POSTCARD AVAILABLE FOR TRADE
Size : 10 x 15 cm
"Les chemins de Saint-Jacques de Compostelle :
la voie d'Arles en Béarn (via Tolosana), Morlaàs,
La Commande, Oloron, Sarrance, Lescar, Borce"
The Way of St. James or St. James' Way (Spanish : El Camino de Santiago, French : Chemin de St-Jacques) is the pilgrimage to the Cathedral of Santiago de Compostela in Galicia in northwestern Spain, where tradition has it that the remains of the apostle Saint James are buried.
The Way of St. James is said to have originated in France, where it is called Le Chemin de St.
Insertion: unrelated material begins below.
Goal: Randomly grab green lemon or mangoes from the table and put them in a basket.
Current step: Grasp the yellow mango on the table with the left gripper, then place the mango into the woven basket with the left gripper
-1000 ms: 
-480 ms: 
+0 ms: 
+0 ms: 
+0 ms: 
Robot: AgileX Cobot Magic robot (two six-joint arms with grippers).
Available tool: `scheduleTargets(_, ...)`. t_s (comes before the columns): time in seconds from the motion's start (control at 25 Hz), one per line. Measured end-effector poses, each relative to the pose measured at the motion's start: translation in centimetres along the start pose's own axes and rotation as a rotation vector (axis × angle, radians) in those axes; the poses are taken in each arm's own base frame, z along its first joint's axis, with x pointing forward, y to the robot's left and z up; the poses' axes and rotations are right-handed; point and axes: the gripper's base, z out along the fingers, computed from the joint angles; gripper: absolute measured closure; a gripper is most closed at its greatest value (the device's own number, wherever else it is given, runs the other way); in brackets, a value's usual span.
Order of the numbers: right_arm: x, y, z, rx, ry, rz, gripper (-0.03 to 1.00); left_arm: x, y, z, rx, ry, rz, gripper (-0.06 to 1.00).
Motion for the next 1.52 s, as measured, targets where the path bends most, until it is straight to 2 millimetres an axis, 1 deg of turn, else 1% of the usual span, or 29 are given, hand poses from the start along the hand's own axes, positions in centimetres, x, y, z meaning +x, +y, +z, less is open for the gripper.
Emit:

Jacques de Compostelle. This is the reason that the Spanish themselves refer to the Way of St. James as "the French road", since most of the pilgrims they saw were French. The origin of the pilgrimage is most often cited as the Codex Calixtinus, which is decidedly a French document. Though in the Codex everyone was called upon to join the pilgrimage, there were four main starting points in the Cathedral cities of Tours, Vézelay, Le Puy-en-Velay and Arles. They are today all routes of the Grande Randonnée network.
The route from Italy, the Via Tolosana, becomes the Arles Way (French : La voie d'Arles or Chemin d'Arles) in southern France, named after that principal cathedral city. It goes through Montpellier, Toulouse and Oloron-Sainte-Marie, in Bearn pronvince, before reaching the Spanish border at Col du Somport in the high Pyrenees. There it connects to the Aragonese Way, and as such is the only French route not to connect to the Camino Francés at Saint-Jean-Pied-de-Port.
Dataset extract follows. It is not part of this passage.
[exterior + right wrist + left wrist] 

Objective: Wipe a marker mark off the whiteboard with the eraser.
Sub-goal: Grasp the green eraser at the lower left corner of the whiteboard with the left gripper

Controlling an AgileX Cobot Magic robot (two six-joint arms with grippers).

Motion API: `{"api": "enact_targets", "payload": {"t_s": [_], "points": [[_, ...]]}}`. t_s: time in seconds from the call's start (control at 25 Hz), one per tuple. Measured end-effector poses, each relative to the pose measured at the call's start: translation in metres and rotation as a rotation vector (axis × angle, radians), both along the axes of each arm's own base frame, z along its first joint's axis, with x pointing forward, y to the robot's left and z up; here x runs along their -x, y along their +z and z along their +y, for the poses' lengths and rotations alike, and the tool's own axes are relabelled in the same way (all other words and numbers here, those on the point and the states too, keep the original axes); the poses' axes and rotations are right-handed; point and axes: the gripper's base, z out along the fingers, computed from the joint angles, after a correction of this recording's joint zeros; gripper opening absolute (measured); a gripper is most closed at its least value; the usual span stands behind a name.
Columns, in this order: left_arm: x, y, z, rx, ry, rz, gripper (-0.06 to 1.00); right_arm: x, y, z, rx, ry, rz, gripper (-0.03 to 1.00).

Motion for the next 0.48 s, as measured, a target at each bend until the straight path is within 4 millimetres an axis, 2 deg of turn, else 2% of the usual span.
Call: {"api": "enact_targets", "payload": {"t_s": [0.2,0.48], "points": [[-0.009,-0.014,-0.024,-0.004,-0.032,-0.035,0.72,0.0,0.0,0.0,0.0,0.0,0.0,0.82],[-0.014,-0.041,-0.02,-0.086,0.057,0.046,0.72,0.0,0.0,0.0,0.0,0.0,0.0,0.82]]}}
Sites of Bearn province on the Arles Way :
- Morlaàs
- La Commande
- Oloron
- Sarrance
- Lescar
- Borce
Date of inscription : 1998
Santiago de Compostela was the supreme goal for countless thousands of pious pilgrims who converged there from all over Europe throughout the Middle Ages. To reach Spain pilgrims had to pass through France, and the group of important historical monuments included in this inscription marks out the four routes by which they did so.